Right after a tough workout many turn to a fast-acting protein, such as whey, to deliver essential nutrients to your muscles quickly and initiate the recovery process. But at other times you don’t want such a sudden rush of amino acids, and instead need a slow and sustained release to keep your muscles well fed – like when you’re getting your all-important eight hours of sleep. That’s when casein protein comes into its own. For all the info on casein, we spoke to Adam Feit of PrecisionNutrition.

What is casein protein?

Casein is one of the two forms of proteins that come from dairy, whey being the other one.

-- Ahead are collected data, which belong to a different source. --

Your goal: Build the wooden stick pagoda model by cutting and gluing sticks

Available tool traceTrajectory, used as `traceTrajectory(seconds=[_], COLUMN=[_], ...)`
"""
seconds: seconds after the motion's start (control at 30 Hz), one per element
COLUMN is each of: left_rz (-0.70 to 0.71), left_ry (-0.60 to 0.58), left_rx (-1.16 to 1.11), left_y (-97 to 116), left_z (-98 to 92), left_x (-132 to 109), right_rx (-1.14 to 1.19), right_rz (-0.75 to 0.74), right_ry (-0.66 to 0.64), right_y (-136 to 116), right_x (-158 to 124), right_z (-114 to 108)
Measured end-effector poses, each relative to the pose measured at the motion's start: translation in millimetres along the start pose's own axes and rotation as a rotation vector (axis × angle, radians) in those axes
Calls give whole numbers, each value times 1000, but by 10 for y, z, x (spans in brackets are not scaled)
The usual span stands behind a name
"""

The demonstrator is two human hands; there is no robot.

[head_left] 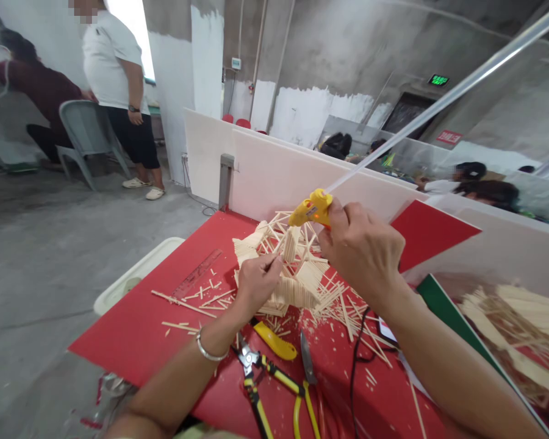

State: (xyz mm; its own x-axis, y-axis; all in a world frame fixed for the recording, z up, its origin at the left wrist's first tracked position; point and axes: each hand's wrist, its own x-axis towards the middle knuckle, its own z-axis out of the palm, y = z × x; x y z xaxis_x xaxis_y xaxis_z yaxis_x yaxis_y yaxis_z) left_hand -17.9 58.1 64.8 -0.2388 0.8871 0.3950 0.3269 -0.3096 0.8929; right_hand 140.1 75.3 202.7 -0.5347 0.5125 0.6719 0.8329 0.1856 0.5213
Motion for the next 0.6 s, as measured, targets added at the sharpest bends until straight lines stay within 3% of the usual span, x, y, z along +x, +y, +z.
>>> traceTrajectory(seconds=[0.6], left_rz=[13], left_ry=[-4], left_rx=[4], left_y=[15], left_z=[-1], left_x=[-11], right_rx=[-19], right_rz=[-39], right_ry=[-7], right_y=[22], right_x=[-24], right_z=[3])
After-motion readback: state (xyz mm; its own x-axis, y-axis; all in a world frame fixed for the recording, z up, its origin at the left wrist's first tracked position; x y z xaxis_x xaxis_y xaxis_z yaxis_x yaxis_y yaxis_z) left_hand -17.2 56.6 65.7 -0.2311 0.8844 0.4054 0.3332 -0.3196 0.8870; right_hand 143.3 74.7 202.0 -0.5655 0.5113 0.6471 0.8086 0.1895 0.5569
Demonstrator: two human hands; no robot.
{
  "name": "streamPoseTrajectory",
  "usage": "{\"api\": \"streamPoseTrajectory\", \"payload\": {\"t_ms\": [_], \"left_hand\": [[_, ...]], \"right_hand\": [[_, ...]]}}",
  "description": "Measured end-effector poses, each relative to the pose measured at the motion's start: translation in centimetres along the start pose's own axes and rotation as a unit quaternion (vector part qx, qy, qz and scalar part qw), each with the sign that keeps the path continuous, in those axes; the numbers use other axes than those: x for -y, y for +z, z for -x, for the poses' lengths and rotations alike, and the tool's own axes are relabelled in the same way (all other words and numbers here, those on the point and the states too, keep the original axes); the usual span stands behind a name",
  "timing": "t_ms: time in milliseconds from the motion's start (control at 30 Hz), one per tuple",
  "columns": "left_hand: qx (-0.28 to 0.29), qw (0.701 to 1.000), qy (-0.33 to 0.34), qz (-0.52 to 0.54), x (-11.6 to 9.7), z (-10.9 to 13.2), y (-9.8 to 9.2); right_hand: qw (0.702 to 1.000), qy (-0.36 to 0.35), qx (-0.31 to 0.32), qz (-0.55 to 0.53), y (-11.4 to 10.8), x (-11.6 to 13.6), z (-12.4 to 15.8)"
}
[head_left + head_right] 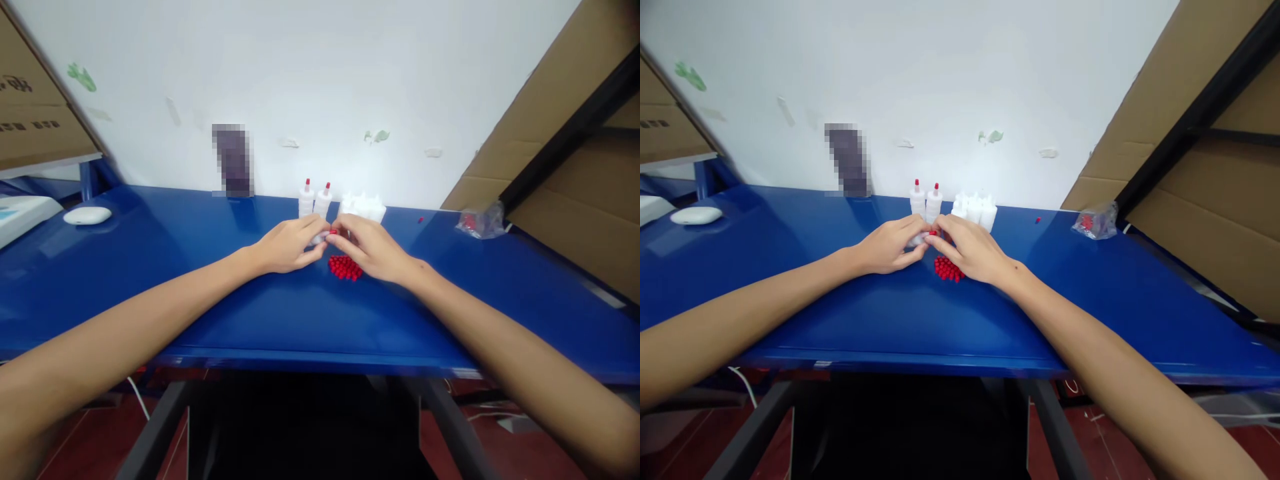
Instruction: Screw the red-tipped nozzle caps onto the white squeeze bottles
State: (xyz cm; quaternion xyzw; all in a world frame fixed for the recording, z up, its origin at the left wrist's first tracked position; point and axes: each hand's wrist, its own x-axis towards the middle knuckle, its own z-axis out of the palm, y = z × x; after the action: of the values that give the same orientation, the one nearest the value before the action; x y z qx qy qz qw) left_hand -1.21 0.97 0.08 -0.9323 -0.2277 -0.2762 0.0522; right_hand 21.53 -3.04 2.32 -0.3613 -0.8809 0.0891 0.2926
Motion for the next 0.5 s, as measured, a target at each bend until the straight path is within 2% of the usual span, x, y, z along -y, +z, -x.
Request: {"api": "streamPoseTrajectory", "payload": {"t_ms": [200, 400, 500], "left_hand": [[0.009, 1.000, 0.018, 0.018, 0.04, -0.04, -0.04], [-0.035, 0.998, 0.050, -0.022, -0.02, -0.13, 0.41], [-0.053, 0.994, 0.076, -0.058, 0.14, -0.22, 0.61]], "right_hand": [[1.000, -0.006, 0.010, 0.004, -0.24, 0.34, -0.12], [0.998, -0.051, 0.022, 0.024, -0.50, 0.59, -0.21], [0.999, -0.047, 0.024, 0.014, -0.76, 0.24, -0.20]]}}
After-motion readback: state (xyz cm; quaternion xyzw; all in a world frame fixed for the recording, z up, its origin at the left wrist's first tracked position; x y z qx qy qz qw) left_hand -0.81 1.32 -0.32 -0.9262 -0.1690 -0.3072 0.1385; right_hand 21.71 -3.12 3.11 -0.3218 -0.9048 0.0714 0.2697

How is casein different from whey?

Whey protein has a higher and quicker rate of absorption than casein. Though both are among the richest sources of essential amino acids, which are important for muscle growth, casein is more gel-forming in the gut than whey. This means it’s digested and absorbed more slowly, releasing its nutrients into the bloodstream over time rather than all at once.

When should you take it?

You can have a casein-based protein any time if it helps you fulfil your protein needs, whether the goal is improved health, fat loss or muscle gain. But if maximal muscle gain is the goal, then before bed might be an extra beneficial time to have casein protein, either via powder, Greek yogurt or cottage cheese.

Are there any possible negatives to using casein powder?

As stated, casein protein has the tendency to become more “gel-like” than whey so drinking too much of it around exercise could cause some gastrointestinal discomfort and distress. If you want to take a protein supplement close to high-intensity activity, consider a whey protein alternative instead.

What should you look for when choosing between different brands of casein powder?

The major litmus test for any type of supplement is the purity and safety of the ingredients themselves. Consumers should ensure that their purchase has been tested by a third party such as NSF, Informed Choice or Consumer Lab.

Also, try to get a casein protein that is mostly just protein, with relatively small amounts of carbs and fats. Some supplement companies add fillers, which can add unnecessary calories to the overall total. Consider experimenting with protein blends that contain a mixture of whey, casein and other proteins, such as egg.